## Required action
Copy the data exactly. Leave nothing out.
□ □ □
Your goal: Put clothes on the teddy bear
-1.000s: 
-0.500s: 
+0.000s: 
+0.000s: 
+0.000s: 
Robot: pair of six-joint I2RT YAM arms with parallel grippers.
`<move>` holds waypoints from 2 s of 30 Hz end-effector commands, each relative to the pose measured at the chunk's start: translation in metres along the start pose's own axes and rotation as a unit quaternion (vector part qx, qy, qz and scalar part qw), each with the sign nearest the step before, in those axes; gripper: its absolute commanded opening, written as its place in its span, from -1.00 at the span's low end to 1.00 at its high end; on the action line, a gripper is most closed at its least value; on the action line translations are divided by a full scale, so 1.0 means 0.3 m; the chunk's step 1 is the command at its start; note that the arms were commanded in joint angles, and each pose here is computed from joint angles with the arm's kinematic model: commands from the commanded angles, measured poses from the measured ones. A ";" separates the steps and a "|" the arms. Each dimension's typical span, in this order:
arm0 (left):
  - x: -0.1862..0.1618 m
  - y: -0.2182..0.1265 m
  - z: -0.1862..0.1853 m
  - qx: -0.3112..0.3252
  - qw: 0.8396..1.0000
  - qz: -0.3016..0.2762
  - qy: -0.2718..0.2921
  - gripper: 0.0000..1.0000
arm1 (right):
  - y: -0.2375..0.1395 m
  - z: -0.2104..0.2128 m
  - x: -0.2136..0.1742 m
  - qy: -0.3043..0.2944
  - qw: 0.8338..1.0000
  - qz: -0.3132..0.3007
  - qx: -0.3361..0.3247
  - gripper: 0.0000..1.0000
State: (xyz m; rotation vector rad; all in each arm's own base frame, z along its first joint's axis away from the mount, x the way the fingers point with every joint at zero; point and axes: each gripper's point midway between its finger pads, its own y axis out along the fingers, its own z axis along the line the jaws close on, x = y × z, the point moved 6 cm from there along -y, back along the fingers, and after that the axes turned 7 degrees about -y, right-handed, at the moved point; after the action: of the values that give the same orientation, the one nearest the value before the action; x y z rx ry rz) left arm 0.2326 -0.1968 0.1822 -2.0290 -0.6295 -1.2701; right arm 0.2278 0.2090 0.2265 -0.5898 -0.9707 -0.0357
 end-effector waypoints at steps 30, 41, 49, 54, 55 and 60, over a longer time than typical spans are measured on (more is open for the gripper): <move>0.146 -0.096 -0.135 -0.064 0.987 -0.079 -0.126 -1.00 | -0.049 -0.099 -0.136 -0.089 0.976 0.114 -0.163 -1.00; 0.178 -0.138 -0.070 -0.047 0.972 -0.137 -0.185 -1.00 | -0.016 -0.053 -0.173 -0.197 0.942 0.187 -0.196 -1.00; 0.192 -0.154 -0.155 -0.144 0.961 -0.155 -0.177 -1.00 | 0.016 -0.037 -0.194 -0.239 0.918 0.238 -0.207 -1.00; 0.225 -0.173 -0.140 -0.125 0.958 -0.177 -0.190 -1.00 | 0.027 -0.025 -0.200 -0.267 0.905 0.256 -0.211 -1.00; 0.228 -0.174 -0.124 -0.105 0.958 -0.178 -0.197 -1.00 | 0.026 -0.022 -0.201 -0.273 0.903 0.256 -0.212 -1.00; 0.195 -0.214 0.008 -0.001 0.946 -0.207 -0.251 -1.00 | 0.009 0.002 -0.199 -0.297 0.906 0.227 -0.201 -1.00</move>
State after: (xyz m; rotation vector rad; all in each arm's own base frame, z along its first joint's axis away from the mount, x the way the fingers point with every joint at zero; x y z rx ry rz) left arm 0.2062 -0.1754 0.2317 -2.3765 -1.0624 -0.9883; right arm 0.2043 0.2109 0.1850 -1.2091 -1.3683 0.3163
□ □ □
## Solution to the exercise
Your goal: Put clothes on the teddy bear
-1.000s: 
-0.500s: 
+0.000s: 
+0.000s: 
+0.000s: 
Robot: pair of six-joint I2RT YAM arms with parallel grippers.
`<move>` holds waypoints from 2 s of 30 Hz end-effector commands, each relative to the pose measured at the chunk's start: translation in metres along the start pose's own axes and rotation as a unit quaternion (vector part qx, qy, qz and scalar part qw), each with the sign nearest the step before, in those axes; gripper: its absolute commanded opening, written as its place in its span, from -1.00 at the span's low end to 1.00 at its high end; on the action line, a gripper is most closed at its least value; on the action line translations are divided by a full scale, so 1.0 means 0.3 m; the chunk's step 1 is the command at its start; note that the arms were commanded in joint angles, and each pose here is computed from joint angles with the arm's kinematic model: commands from the commanded angles, measured poses from the measured ones. A ";" separates the steps and a "|" the arms. Each dimension's typical span, in this order:
arm0 (left):
  - x: -0.1862..0.1618 m
  - y: -0.2182..0.1265 m
  - z: -0.1862..0.1853 m
  - qx: -0.3112..0.3252
  - qw: 0.8396..1.0000
  - qz: -0.3016..0.2762
  - qy: -0.2718..0.2921
  - gripper: 0.0000..1.0000
arm1 (right):
  - y: -0.2375..0.1395 m
  - z: -0.2104..0.2128 m
  - x: -0.2136..0.1742 m
  - qy: -0.3043..0.2944
  - qw: 0.8338..1.0000
  - qz: -0.3132..0.3007
  - qx: -0.3361..0.3247
  - gripper: 0.0000..1.0000
State: (xyz m; rotation vector rad; all in each arm's own base frame, z along its first joint's axis away from the mount, x the way the fingers point with every joint at zero; point and axes: each gripper's point midway between its finger pads, its own y axis out along the fingers, its own z axis along the line the jaws close on, x = y × z, the point moved 6 cm from there along -y, back along the fingers, and after that the axes turned 7 degrees about -y, right-handed, at the moved point; after the action: of the values that give the same orientation, the one nearest the value before the action; x y z rx ry rz) left arm 0.2326 -0.1968 0.1822 -2.0290 -0.6295 -1.2701; right arm 0.2278 0.2090 0.2265 -0.5898 -0.9707 -0.0357
 end-effector waypoints at steps 30, 41, 49, 54, 55 and 60, over a longer time than typical spans are measured on (more is open for the gripper): <move>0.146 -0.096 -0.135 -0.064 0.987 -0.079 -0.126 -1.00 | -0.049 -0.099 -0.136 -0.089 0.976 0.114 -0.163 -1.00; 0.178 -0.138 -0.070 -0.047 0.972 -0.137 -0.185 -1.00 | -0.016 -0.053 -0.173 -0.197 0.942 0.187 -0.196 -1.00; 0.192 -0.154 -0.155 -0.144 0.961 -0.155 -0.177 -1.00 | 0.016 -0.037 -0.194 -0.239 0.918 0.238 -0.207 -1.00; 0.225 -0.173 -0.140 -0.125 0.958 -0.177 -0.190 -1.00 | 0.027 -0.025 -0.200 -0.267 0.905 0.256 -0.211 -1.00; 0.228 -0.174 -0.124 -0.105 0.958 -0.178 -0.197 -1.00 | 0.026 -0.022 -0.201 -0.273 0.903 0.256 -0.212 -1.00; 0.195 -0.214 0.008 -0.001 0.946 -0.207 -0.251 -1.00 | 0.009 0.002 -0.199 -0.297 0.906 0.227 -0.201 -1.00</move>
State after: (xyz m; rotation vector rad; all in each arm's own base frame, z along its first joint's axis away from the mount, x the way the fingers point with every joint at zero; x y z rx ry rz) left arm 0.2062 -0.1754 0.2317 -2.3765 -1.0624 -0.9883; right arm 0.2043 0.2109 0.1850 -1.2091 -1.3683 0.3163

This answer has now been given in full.